Fitting

The fitting processing is performed using the methods provided by the lmfit package.

However, to facilitate the convergence of the fitting process, the signal can be pre-processed to subsequently distinguish between noise or outliers and ‘physical’ signal.

Noise level

After baseline subtraction, to avoid spending time in fitting peak models amidst noise, models in the ‘noisy regions’ are disabled.

A global noise level associated to each spectrum is first estimated (as the median of the absolute amplitudes of oscillating parts of the spectrum).

All peaks models located in areas below this noise level (multiplied by a user coefficient) are disabled and all the associated parameters (except x0) are set to 0.

Outliers

To determine outliers, a certain number of spectra of the same nature are required in order to be able to deduce numerically abnormal amplitude variations. This is well-suited particularly for 2D-map spectra.

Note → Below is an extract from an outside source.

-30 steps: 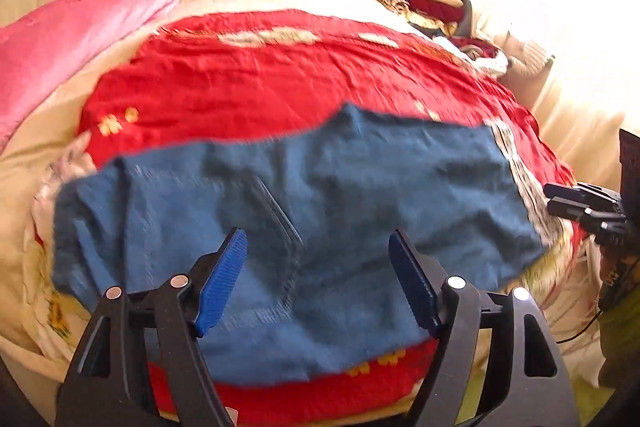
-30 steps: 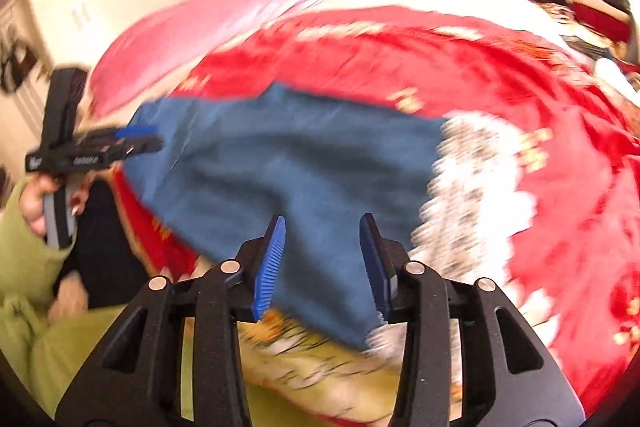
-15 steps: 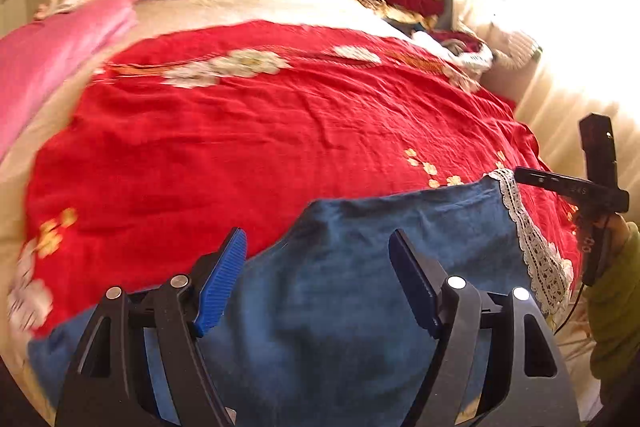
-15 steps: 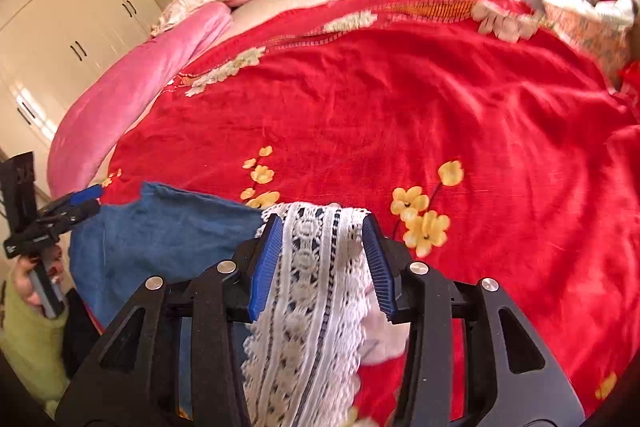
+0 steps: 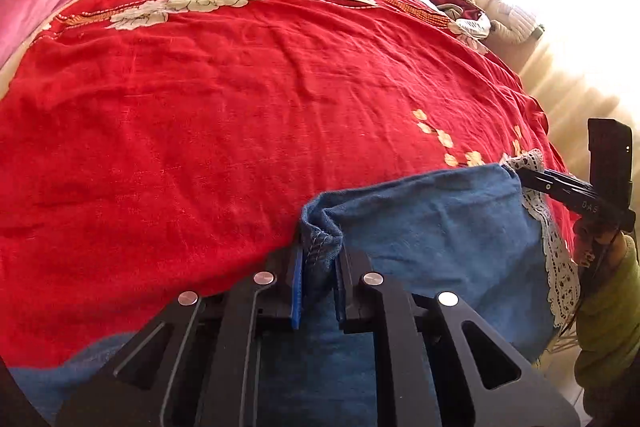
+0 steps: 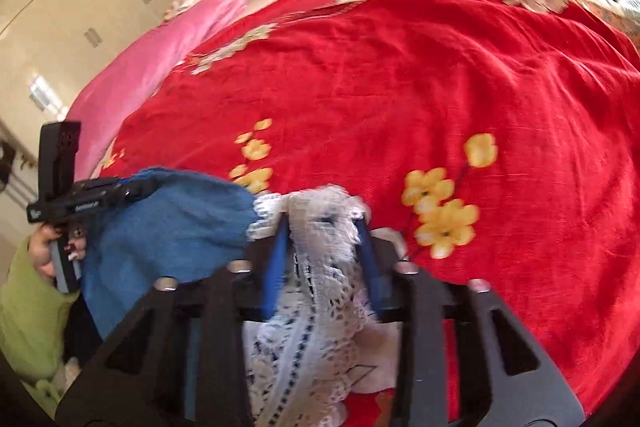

First, a ‘normal spectra’ envelop is determined from the values of the 5th maximum intensity of all the spectra at any point (considering a null probability of having more than 5 outliers at the same point).

Outliers are then determined as points exceeding this envelope by a certain coefficient.

In the fit processing, outliers have a null weight associated with them (see below), and at the preceding baseline definition step, linear interpolations of the signal with respect to the points surrounding these outliers are performed.

../_images/outliers.png

Illustration for a 2D-map spectra of the ‘normal spectra’ envelop (in red line) with coefficient 1.5, and resulting outliers (in green dots).

Fitting parameters

Fitting algorithm

In the GUI, the pre-selected fitting algorithms are Leastsq, Least_squares, Nelder-Mead, SLSQP which correspond in `lmfit` to the ‘leastsq’, ‘least_squares’, ‘nelder’ and ‘slsqp’ fitting algorithms (resp.).

In python script, all the allowed `lmfit` fitting algorithms can be used via the method argument passed to fit().

Convergence criterion

The convergence criterion is most often associated with a threshold to be reached on the calculated residual during the minimization procedure (gradient descent). Each fitting method used by `lmfit` has its own way of specifying this criterion. For Leastsq and Least_squares the xtol parameter can be pass to the fit function (see the scipy documentation for more details about this parameter). Otherwise, for the other fitting methods, in scripting mode, tolerance criteria can be passed through the fit_kws in the kwargs arguments of the fit() function (in a format compatible with the fit method).

This convergence criterion naturally has a significant impact on performance. (Refer to the section above).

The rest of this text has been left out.